Internationaler Gedenktag für verstorbene Drogengebrauchende 2026 - Mit Drogen assoziierte Todesfälle in Berlin: Prävention, Schadensminderung und Suchthilfe weiter stärken
Pressemitteilung vom 21.07.2026
Im Jahr 2025 wurden in Berlin 300 mit Drogen assoziierte Todesfälle registriert. Auch bezogen auf die gestiegene Bevölkerungszahl zeigt sich ein Anstieg. Die Zahl der mit Drogen assoziierten Todesfälle je 100.000 Einwohnerinnen und Einwohner stieg von 7,6 im Jahr 2024 auf 7,7 im Jahr 2025.
Gesundheitssenatorin Dr. Ina Czyborra: „Jeder mit Drogen assoziierte Todesfall ist einer zu viel. Der Zugang zu Drogen ist gleichzeitig leider immer einfacher geworden. Die Menge an Drogen, die in unsere Stadt kommen, aus Drogenküchen in der Region und aus Anbaugebieten weltweit, ist erschreckend. Das kostet viele Menschen das Leben. Menschen mit einer individuellen Geschichte und häufig langjährigen gesundheitlichen und sozialen Belastungen. Unser Ziel als Gesundheitsressort ist es, Menschen frühzeitig zu erreichen und Leben zu retten. Deshalb setzen wir gleichermaßen auf Prävention, Beratung, Behandlung und Schadensminderung. Gleichzeitig beobachten wir Veränderungen auf dem Drogenmarkt sehr genau und entwickeln unsere Angebote kontinuierlich weiter.“
Um Menschen mit Unterstützungsbedarf möglichst frühzeitig zu erreichen, setzt Berlin auf ein umfassendes Maßnahmenbündel aus Prävention, Suchthilfe und Schadensminderung. Nicht alle Menschen mit einer Suchterkrankung können oder wollen ihren Konsum sofort beenden. Umso wichtiger sind niedrigschwellige Angebote, die Leben retten, gesundheitliche Schäden verringern und den Weg in weiterführende Hilfen eröffnen.

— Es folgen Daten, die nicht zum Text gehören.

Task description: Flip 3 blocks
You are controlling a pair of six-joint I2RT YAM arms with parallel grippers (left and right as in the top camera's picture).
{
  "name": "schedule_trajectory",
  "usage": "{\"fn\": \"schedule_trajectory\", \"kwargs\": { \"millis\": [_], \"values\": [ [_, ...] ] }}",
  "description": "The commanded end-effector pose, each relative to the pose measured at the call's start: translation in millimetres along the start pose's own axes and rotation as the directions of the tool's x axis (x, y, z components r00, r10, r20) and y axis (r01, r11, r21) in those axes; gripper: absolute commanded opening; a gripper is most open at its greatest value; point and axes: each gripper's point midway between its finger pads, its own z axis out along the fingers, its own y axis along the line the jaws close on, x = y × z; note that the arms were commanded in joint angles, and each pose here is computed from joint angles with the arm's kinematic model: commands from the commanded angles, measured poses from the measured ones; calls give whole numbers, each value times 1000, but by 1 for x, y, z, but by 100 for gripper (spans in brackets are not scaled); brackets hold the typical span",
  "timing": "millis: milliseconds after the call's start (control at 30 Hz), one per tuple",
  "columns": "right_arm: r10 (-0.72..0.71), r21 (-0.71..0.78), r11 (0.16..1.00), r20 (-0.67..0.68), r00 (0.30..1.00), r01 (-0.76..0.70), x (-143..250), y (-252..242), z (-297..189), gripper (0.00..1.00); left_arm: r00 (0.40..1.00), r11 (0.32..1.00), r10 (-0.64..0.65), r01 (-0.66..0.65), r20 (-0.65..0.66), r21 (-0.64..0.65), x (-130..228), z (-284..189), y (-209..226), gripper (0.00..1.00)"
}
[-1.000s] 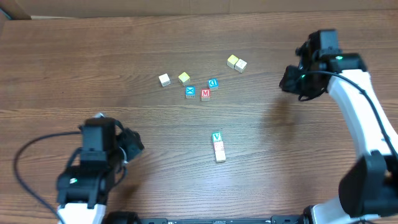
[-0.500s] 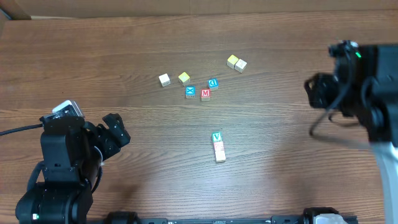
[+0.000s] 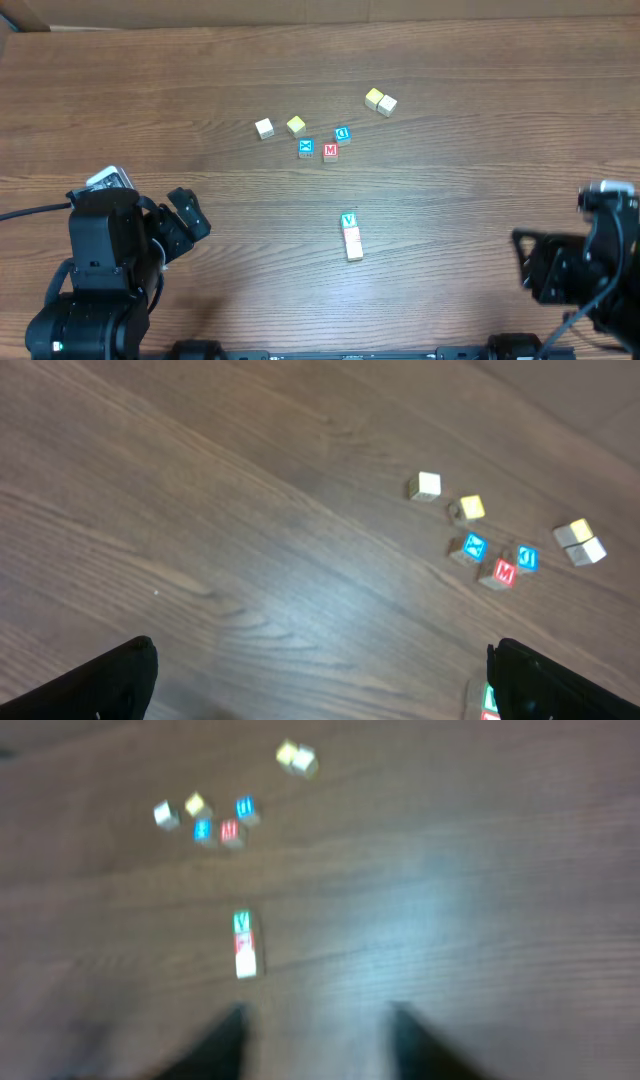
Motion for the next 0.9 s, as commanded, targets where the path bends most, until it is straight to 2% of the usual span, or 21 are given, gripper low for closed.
{"fn": "schedule_trajectory", "kwargs": {
  "millis": [0, 867],
  "values": [
    [24, -18, 1000, -34, 999, -24, 10, 3, -5, 100, 1000, 1000, 11, -11, 11, -13, -3, -4, 3, 100],
    [25, -39, 999, -45, 999, -26, 12, 7, -4, 100, 1000, 1000, 11, -10, 11, -13, -3, -4, 3, 100]
  ]
}}
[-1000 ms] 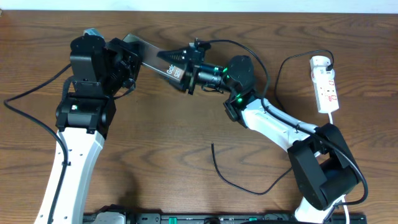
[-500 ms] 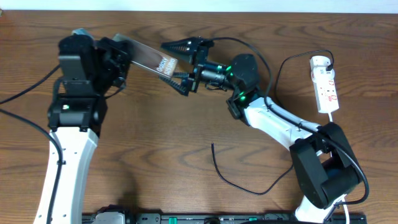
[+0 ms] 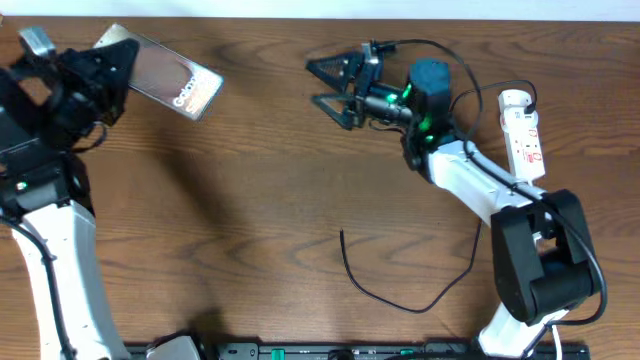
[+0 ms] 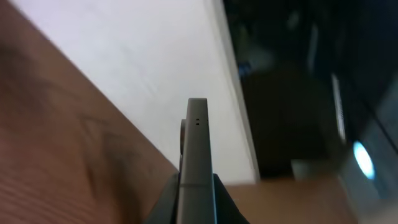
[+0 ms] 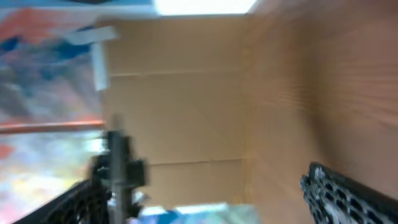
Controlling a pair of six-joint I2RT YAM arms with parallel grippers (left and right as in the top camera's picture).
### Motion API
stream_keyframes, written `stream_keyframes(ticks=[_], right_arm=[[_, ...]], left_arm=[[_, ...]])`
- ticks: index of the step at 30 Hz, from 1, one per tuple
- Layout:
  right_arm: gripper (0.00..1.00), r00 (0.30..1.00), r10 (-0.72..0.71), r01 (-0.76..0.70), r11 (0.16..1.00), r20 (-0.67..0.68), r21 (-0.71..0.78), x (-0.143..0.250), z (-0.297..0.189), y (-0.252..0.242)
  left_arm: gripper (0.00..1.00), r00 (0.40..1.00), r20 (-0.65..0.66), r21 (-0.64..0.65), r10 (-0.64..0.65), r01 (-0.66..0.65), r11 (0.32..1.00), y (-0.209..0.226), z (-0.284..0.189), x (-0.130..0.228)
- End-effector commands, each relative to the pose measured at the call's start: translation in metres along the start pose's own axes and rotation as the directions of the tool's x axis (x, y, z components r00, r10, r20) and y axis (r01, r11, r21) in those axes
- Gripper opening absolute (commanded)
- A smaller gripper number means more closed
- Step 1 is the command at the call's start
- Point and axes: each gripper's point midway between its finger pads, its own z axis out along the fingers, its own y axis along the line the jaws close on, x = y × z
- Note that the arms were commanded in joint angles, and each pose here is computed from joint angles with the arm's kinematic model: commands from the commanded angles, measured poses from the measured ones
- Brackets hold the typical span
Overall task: Plug charger to phone and switch on socket
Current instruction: 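Release the right gripper and carry the box left with the left gripper, then lower the right gripper onto the black cable's plug end on the table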
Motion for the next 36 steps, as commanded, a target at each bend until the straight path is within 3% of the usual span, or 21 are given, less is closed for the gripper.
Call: stream_keyframes(ticks=[1, 7, 10, 12, 15, 19, 27, 36], right_arm=[[0.99, 0.968, -0.242, 0.247, 0.966, -0.070, 0.076, -0.005, -0.013, -0.015], [0.99, 0.934, -0.298, 0.352, 0.857, -0.196, 0.375, -0.008, -0.031, -0.042], [0.99, 0.917, -0.305, 0.397, 0.653, -0.257, 0.645, -0.007, -0.062, -0.060], [0.99, 0.907, -0.291, 0.417, 0.516, -0.304, 0.748, -0.001, -0.082, -0.064], [0.99, 0.895, -0.236, 0.443, 0.370, -0.378, 0.817, 0.018, -0.103, -0.072], [0.99, 0.886, -0.134, 0.465, 0.249, -0.445, 0.850, 0.049, -0.120, -0.093], [0.99, 0.851, 0.040, 0.502, 0.232, -0.524, 0.833, 0.118, -0.117, -0.146], [0.89, 0.870, 0.140, 0.447, 0.180, -0.473, 0.876, 0.178, -0.118, -0.198]], left_arm=[[0.07, 0.963, -0.267, 0.121, 0.027, 0.006, 0.993, -0.010, -0.001, 0.034], [0.07, 0.888, -0.459, 0.150, 0.019, 0.056, 0.987, 0.017, 0.020, 0.060], [0.07, 0.837, -0.544, 0.189, 0.062, 0.051, 0.981, 0.027, 0.032, 0.081], [0.07, 0.807, -0.583, 0.216, 0.096, 0.040, 0.976, 0.033, 0.040, 0.093], [0.07, 0.768, -0.621, 0.260, 0.157, 0.013, 0.965, 0.041, 0.052, 0.111], [0.07, 0.698, -0.664, 0.361, 0.268, -0.015, 0.932, 0.049, 0.060, 0.138], [0.07, 0.665, -0.702, 0.352, 0.255, 0.012, 0.936, 0.070, 0.076, 0.156], [0.07, 0.720, -0.665, 0.279, 0.198, -0.007, 0.960, 0.090, 0.081, 0.136]])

Dazu gehören Drug Checking, der Ausbau der Naloxonversorgung über ein Modellprojekt sowie der Ausbau der Drogenkonsumraumangebote. Mit der Überarbeitung der Drogenkonsumraumverordnung wurden Zugänge erleichtert und Nutzungsbarrieren abgebaut.
Berlin stärkt zugleich die Früherkennung neuer Entwicklungen auf dem Drogenmarkt. Mit dem Runden Tisch zu synthetischen Opioiden wurden Akteurinnen und Akteure aus Suchthilfe, Gesundheitswesen, Rettungsdienst, Wissenschaft und Sicherheitsbehörden vernetzt, um neue Risiken frühzeitig zu erkennen und geeignete Maßnahmen abzustimmen. Ergänzend baut Berlin seine Monitoring- und Frühwarnstrukturen weiter aus und beteiligt sich am bundesweiten Projekt so-par (Synthetic Opioids – Prepare and Respond), um sich frühzeitig auf neue Entwicklungen – insbesondere im Bereich hochpotenter synthetischer Opioide – vorzubereiten.

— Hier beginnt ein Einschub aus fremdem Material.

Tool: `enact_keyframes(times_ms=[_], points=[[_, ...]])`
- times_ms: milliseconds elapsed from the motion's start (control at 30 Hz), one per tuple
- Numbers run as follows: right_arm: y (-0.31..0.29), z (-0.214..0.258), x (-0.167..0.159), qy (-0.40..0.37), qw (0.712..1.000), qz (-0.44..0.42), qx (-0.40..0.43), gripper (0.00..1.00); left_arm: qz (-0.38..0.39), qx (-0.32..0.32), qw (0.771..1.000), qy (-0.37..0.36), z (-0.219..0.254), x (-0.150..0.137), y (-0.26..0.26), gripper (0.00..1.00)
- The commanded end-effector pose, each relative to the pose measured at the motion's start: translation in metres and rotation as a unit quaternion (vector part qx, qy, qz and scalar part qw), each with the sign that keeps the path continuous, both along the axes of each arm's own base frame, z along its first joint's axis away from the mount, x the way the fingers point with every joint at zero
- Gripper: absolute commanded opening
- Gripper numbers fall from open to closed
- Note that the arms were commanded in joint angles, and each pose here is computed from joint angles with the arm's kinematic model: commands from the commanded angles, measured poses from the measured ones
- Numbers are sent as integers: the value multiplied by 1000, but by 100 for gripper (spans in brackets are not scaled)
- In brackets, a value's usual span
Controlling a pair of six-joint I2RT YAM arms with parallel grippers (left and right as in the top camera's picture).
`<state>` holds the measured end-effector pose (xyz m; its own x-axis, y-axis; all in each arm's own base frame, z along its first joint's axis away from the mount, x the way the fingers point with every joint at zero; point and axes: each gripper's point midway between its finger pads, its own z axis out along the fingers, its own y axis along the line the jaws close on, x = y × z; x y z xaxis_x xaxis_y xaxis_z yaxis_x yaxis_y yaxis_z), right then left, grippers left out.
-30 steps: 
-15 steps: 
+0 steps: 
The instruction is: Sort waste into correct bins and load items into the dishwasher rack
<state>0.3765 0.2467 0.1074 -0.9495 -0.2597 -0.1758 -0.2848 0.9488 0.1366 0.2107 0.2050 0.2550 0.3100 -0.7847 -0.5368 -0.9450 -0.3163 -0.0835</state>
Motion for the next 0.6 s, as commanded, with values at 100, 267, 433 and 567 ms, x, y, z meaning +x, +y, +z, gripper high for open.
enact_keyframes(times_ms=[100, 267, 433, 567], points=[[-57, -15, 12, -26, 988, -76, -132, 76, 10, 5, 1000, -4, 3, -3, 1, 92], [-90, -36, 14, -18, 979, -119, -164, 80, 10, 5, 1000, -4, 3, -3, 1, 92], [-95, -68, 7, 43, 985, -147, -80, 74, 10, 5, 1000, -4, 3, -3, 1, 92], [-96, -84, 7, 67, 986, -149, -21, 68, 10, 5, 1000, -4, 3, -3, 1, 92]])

Die einzelnen Maßnahmen greifen ineinander und folgen einem ganzheitlichen Ansatz, um drogenbedingte Gesundheitsschäden und Todesfälle wirksam zu reduzieren. Die Entwicklung der mit Drogen assoziierten Todesfälle zeigt, wie wichtig ein frühzeitiger und niedrigschwelliger Zugang zu Hilfsangeboten ist. Berlin wird die Maßnahmen deshalb konsequent weiterentwickeln, um Menschen rechtzeitig zu erreichen, gesundheitliche Schäden zu reduzieren und um vermeidbare Todesfälle zu verhindern.